INFORMATION SUPPLIED →
- Opening Delimiter -
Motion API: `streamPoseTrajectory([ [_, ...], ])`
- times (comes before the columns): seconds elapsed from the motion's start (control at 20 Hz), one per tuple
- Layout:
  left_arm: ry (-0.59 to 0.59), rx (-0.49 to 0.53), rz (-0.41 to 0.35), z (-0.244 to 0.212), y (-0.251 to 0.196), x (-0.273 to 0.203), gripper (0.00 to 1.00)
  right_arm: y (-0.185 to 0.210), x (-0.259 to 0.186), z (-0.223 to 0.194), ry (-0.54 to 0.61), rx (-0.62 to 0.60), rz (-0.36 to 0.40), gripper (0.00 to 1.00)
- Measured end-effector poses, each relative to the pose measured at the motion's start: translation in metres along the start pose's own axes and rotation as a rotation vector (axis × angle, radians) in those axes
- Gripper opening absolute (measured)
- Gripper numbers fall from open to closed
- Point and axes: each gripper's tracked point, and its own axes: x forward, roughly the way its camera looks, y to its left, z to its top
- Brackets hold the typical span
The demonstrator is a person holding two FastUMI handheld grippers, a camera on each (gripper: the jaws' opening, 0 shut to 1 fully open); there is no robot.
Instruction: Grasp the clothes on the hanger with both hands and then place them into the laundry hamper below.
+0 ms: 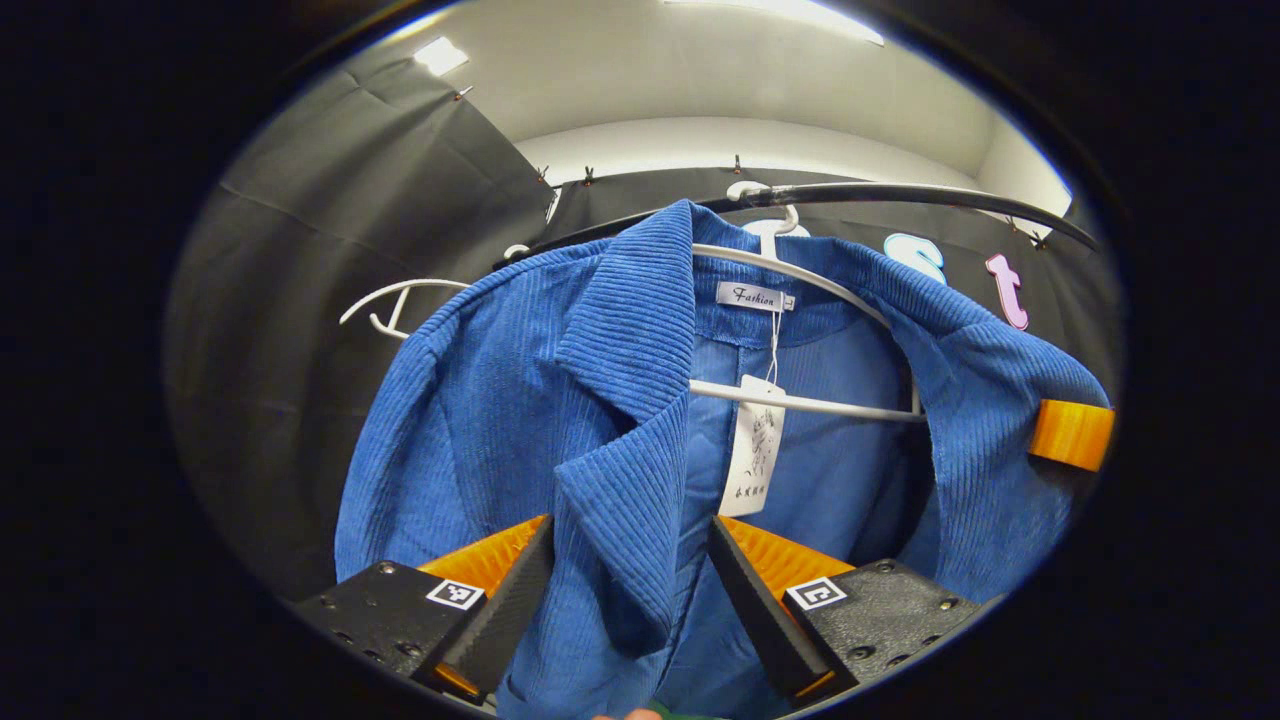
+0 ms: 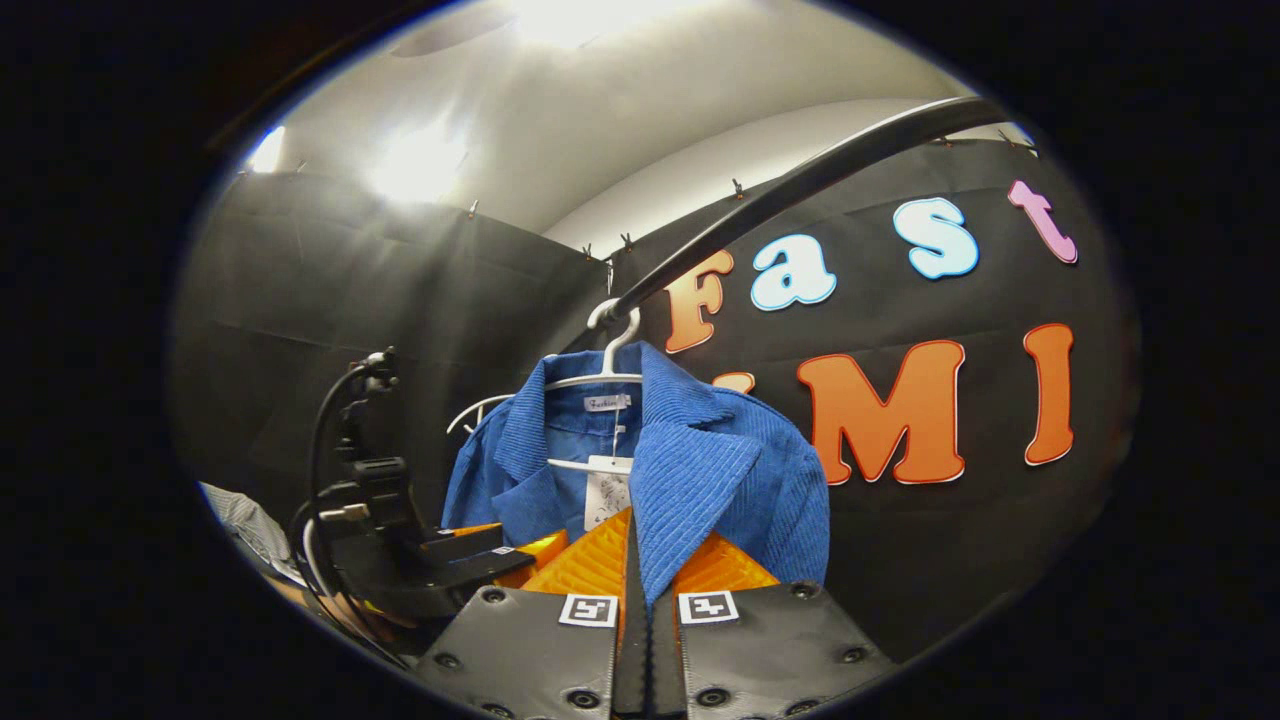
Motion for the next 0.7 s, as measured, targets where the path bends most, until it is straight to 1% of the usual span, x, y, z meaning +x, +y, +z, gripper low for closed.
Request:
streamPoseTrajectory([
  [0.15,-0.033,0.063,0.069,-0.003,0.015,0.019,0.91,-0.003,-0.005,0.010,-0.019,-0.015,-0.004,0.09],
  [0.25,-0.043,0.082,0.084,-0.007,0.022,0.030,0.92,-0.011,-0.009,0.011,-0.015,-0.030,-0.022,0.09],
  [0.4,-0.021,0.107,0.124,-0.016,0.043,0.033,0.92,-0.018,-0.007,0.009,-0.003,-0.014,-0.035,0.09],
  [0.55,-0.033,0.122,0.138,-0.012,0.061,0.020,0.57,-0.028,-0.005,0.004,0.004,-0.006,-0.054,0.09],
  [0.6,-0.036,0.139,0.134,-0.009,0.065,0.013,0.45,-0.031,-0.005,0.003,0.006,-0.004,-0.060,0.09],
  [0.7,-0.029,0.208,0.154,-0.006,0.078,-0.006,0.21,-0.040,-0.005,-0.001,0.008,-0.005,-0.080,0.09],
])
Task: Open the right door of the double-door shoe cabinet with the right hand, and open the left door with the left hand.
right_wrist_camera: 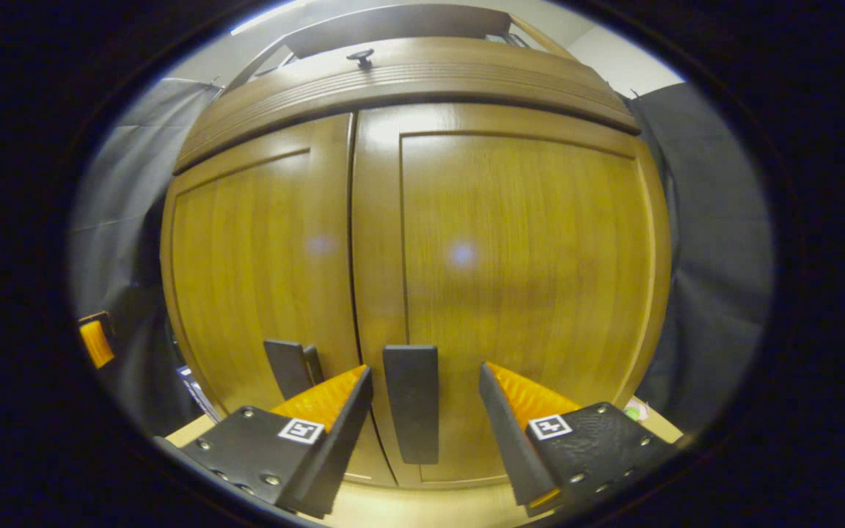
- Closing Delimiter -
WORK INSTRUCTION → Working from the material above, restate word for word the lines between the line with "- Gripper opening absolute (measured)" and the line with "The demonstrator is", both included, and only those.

ANSWER TO THIS TASK →
- Gripper opening absolute (measured)
- Gripper numbers fall from open to closed
- Point and axes: each gripper's tracked point, and its own axes: x forward, roughly the way its camera looks, y to its left, z to its top
- Brackets hold the typical span
The demonstrator is a person holding two FastUMI handheld grippers, a camera on each (gripper: the jaws' opening, 0 shut to 1 fully open); there is no robot.

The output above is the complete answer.